* **Activity**
Copy each line of the following material that has the string "camera".

* **The input**
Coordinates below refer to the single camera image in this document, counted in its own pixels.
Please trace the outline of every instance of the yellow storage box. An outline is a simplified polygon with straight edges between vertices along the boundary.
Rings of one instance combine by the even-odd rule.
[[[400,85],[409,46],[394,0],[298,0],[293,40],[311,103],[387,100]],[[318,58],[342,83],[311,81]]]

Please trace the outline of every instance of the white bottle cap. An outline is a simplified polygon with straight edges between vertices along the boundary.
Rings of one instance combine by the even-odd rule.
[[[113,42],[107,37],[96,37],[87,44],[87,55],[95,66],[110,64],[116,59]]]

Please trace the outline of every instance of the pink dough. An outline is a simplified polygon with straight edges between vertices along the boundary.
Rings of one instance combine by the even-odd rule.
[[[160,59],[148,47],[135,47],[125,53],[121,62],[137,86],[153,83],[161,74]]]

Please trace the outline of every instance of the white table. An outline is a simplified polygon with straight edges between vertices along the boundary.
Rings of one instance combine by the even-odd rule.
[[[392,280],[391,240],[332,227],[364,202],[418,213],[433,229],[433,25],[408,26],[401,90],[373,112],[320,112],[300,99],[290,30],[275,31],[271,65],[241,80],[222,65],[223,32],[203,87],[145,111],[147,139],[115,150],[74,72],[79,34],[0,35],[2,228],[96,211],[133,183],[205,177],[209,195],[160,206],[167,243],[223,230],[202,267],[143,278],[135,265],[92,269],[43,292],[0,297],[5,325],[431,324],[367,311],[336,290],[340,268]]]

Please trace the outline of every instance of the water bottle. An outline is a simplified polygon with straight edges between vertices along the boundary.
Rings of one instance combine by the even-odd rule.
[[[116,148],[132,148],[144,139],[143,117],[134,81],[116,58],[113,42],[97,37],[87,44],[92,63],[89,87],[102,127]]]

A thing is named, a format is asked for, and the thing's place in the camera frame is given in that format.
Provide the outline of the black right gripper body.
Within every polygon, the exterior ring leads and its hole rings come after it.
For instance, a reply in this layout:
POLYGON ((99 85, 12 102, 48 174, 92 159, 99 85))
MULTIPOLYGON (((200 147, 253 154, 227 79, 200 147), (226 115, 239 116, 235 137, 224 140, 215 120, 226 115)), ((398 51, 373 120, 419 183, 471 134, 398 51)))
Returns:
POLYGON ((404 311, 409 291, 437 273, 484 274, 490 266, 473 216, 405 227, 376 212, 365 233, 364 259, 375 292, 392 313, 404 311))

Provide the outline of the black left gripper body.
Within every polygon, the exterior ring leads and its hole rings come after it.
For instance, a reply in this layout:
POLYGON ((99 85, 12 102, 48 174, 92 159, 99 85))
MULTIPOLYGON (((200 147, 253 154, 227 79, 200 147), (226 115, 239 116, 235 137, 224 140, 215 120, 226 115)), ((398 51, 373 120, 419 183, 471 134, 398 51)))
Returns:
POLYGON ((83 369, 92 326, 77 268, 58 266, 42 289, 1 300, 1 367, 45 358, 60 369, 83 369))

* **Solution for this problem**
Coordinates below refer to the single camera image in this document, counted in its own pixels.
A thing is named, a format is asked for, and the thing's place in the camera frame is given in that format.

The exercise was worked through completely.